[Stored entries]
++++++++++

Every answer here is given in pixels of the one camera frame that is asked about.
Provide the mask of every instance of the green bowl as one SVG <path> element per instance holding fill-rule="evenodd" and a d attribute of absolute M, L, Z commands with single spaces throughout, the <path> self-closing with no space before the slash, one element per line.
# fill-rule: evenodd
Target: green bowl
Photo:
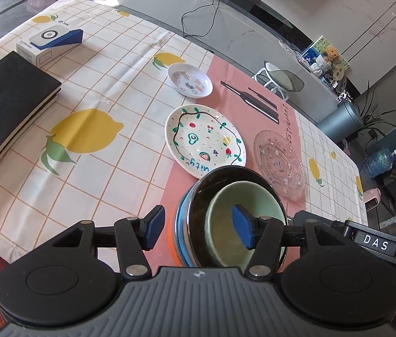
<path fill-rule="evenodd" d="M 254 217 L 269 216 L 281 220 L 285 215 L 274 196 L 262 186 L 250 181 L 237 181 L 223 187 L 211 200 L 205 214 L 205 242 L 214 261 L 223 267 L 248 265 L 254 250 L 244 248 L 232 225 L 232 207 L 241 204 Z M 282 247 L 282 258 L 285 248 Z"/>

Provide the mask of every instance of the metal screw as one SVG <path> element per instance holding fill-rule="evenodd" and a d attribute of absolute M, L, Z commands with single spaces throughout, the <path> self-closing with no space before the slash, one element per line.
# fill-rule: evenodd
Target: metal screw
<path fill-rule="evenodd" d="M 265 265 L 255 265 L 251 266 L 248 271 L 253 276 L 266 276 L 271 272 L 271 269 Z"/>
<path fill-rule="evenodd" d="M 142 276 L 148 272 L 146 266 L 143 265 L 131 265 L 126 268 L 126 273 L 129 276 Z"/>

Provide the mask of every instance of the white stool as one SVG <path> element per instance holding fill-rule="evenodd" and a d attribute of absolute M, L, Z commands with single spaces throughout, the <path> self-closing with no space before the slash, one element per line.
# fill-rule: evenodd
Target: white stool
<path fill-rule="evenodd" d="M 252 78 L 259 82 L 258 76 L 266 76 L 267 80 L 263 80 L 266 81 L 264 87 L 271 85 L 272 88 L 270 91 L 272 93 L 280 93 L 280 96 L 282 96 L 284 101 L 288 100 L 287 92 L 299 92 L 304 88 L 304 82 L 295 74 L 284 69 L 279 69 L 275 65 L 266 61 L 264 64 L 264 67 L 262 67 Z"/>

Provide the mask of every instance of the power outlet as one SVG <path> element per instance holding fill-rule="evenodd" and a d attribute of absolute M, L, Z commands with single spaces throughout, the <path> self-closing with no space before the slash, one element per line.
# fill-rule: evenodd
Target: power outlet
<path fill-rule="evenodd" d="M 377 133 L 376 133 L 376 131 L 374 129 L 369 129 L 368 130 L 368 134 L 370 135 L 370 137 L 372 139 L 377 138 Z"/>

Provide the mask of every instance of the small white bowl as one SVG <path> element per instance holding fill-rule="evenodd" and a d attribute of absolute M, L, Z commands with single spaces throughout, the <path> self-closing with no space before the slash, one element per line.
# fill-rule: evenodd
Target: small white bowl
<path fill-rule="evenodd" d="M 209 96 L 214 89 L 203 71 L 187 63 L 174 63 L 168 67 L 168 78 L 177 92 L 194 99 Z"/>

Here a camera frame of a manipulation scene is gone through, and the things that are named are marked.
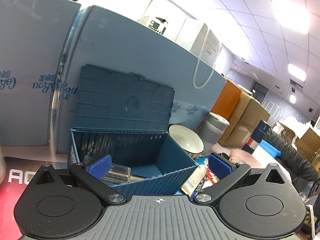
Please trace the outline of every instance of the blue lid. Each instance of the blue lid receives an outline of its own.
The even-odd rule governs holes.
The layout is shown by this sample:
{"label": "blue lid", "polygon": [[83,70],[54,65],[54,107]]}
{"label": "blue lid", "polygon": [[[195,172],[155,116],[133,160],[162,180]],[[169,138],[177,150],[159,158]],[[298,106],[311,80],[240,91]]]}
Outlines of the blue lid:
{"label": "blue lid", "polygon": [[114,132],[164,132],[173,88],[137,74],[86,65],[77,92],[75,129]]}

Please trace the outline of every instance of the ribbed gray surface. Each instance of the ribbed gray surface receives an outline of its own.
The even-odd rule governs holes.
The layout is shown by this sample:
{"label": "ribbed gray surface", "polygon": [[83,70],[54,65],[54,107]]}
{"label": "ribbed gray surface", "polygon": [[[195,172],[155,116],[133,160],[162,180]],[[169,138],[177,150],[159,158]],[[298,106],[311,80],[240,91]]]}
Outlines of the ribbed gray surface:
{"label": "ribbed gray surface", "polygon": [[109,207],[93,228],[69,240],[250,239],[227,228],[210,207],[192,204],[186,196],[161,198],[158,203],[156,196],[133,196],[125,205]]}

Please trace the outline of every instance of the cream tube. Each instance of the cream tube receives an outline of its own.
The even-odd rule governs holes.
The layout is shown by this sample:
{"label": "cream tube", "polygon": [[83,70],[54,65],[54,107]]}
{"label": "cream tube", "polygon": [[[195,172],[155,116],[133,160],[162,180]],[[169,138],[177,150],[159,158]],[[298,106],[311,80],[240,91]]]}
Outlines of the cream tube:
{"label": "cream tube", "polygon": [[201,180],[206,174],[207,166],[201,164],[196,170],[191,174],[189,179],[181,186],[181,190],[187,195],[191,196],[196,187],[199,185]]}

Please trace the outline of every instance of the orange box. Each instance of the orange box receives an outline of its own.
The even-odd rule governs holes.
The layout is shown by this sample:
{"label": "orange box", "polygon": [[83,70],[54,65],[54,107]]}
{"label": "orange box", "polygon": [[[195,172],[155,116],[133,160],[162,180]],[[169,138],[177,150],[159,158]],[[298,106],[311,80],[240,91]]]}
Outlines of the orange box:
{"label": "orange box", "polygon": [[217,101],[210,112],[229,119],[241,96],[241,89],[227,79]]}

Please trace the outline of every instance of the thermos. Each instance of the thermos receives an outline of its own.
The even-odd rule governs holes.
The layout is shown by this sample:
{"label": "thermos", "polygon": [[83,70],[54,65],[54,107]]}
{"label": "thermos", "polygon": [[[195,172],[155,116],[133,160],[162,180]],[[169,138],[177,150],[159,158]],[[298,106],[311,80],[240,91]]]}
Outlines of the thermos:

++++++++++

What this task involves: Return every entry word for word, but drop any pictures.

Response below:
Every answer here is given in pixels of the one camera frame that is asked about.
Provide the mask of every instance of the green bowl as one SVG <path> element per instance holding fill-rule="evenodd" and a d attribute of absolute M, L, Z commands with single spaces throughout, the <path> self-closing with no space before the slash, one element per line.
# fill-rule: evenodd
Target: green bowl
Photo:
<path fill-rule="evenodd" d="M 254 217 L 269 216 L 281 220 L 285 215 L 274 196 L 262 186 L 250 181 L 237 181 L 223 187 L 211 200 L 205 214 L 205 242 L 214 261 L 223 267 L 248 265 L 254 250 L 244 248 L 232 225 L 232 207 L 241 204 Z M 282 247 L 282 258 L 285 248 Z"/>

Provide the mask of every instance of the metal screw as one SVG <path> element per instance holding fill-rule="evenodd" and a d attribute of absolute M, L, Z commands with single spaces throughout, the <path> self-closing with no space before the slash, one element per line.
# fill-rule: evenodd
Target: metal screw
<path fill-rule="evenodd" d="M 265 265 L 255 265 L 251 266 L 248 271 L 253 276 L 266 276 L 271 272 L 271 269 Z"/>
<path fill-rule="evenodd" d="M 142 276 L 148 272 L 146 266 L 143 265 L 131 265 L 126 268 L 126 273 L 129 276 Z"/>

Provide the mask of every instance of the white stool as one SVG <path> element per instance holding fill-rule="evenodd" and a d attribute of absolute M, L, Z commands with single spaces throughout, the <path> self-closing with no space before the slash, one element per line.
# fill-rule: evenodd
Target: white stool
<path fill-rule="evenodd" d="M 252 78 L 259 82 L 258 76 L 266 76 L 267 80 L 263 80 L 266 81 L 264 87 L 271 85 L 272 88 L 270 91 L 272 93 L 280 93 L 280 96 L 282 96 L 284 101 L 288 100 L 287 92 L 299 92 L 304 88 L 304 82 L 295 74 L 284 69 L 279 69 L 275 65 L 266 61 L 264 64 L 264 67 L 262 67 Z"/>

Provide the mask of every instance of the power outlet as one SVG <path> element per instance holding fill-rule="evenodd" and a d attribute of absolute M, L, Z commands with single spaces throughout, the <path> self-closing with no space before the slash, one element per line.
# fill-rule: evenodd
Target: power outlet
<path fill-rule="evenodd" d="M 377 133 L 376 133 L 376 131 L 374 129 L 369 129 L 368 130 L 368 134 L 370 135 L 370 137 L 372 139 L 377 138 Z"/>

Provide the mask of every instance of the small white bowl as one SVG <path> element per instance holding fill-rule="evenodd" and a d attribute of absolute M, L, Z commands with single spaces throughout, the <path> self-closing with no space before the slash, one element per line.
# fill-rule: evenodd
Target: small white bowl
<path fill-rule="evenodd" d="M 209 96 L 214 89 L 203 71 L 187 63 L 174 63 L 168 67 L 168 78 L 177 92 L 194 99 Z"/>

Here a camera frame of a manipulation scene is gone through, and the things that are named are marked.
Please trace the outline of every instance of the blue lid. Each instance of the blue lid receives an outline of its own.
The even-odd rule governs holes.
The layout is shown by this sample:
{"label": "blue lid", "polygon": [[83,70],[54,65],[54,107]]}
{"label": "blue lid", "polygon": [[[195,172],[155,116],[133,160],[162,180]],[[169,138],[177,150],[159,158]],[[298,106],[311,80],[240,91]]]}
Outlines of the blue lid:
{"label": "blue lid", "polygon": [[114,132],[164,132],[173,88],[137,74],[86,65],[77,92],[75,129]]}

Please trace the outline of every instance of the ribbed gray surface. Each instance of the ribbed gray surface receives an outline of its own.
The even-odd rule governs holes.
The layout is shown by this sample:
{"label": "ribbed gray surface", "polygon": [[83,70],[54,65],[54,107]]}
{"label": "ribbed gray surface", "polygon": [[[195,172],[155,116],[133,160],[162,180]],[[169,138],[177,150],[159,158]],[[298,106],[311,80],[240,91]]]}
Outlines of the ribbed gray surface:
{"label": "ribbed gray surface", "polygon": [[109,207],[93,228],[69,240],[250,239],[227,228],[210,207],[192,204],[186,196],[161,198],[158,203],[156,196],[133,196],[125,205]]}

Please trace the outline of every instance of the cream tube. Each instance of the cream tube receives an outline of its own.
The even-odd rule governs holes.
The layout is shown by this sample:
{"label": "cream tube", "polygon": [[83,70],[54,65],[54,107]]}
{"label": "cream tube", "polygon": [[[195,172],[155,116],[133,160],[162,180]],[[169,138],[177,150],[159,158]],[[298,106],[311,80],[240,91]]]}
Outlines of the cream tube:
{"label": "cream tube", "polygon": [[201,180],[206,174],[207,166],[201,164],[196,170],[191,174],[189,179],[181,186],[181,190],[187,195],[191,196],[196,187],[199,185]]}

Please trace the outline of every instance of the orange box. Each instance of the orange box receives an outline of its own.
The even-odd rule governs holes.
The layout is shown by this sample:
{"label": "orange box", "polygon": [[83,70],[54,65],[54,107]]}
{"label": "orange box", "polygon": [[[195,172],[155,116],[133,160],[162,180]],[[169,138],[177,150],[159,158]],[[298,106],[311,80],[240,91]]]}
Outlines of the orange box:
{"label": "orange box", "polygon": [[217,101],[210,112],[229,119],[241,96],[241,89],[227,79]]}

Please trace the outline of every instance of the thermos. Each instance of the thermos receives an outline of its own.
The even-odd rule governs holes.
The layout is shown by this sample:
{"label": "thermos", "polygon": [[83,70],[54,65],[54,107]]}
{"label": "thermos", "polygon": [[[195,172],[155,116],[133,160],[162,180]],[[169,138],[177,150],[159,158]],[[298,106],[311,80],[240,91]]]}
Outlines of the thermos:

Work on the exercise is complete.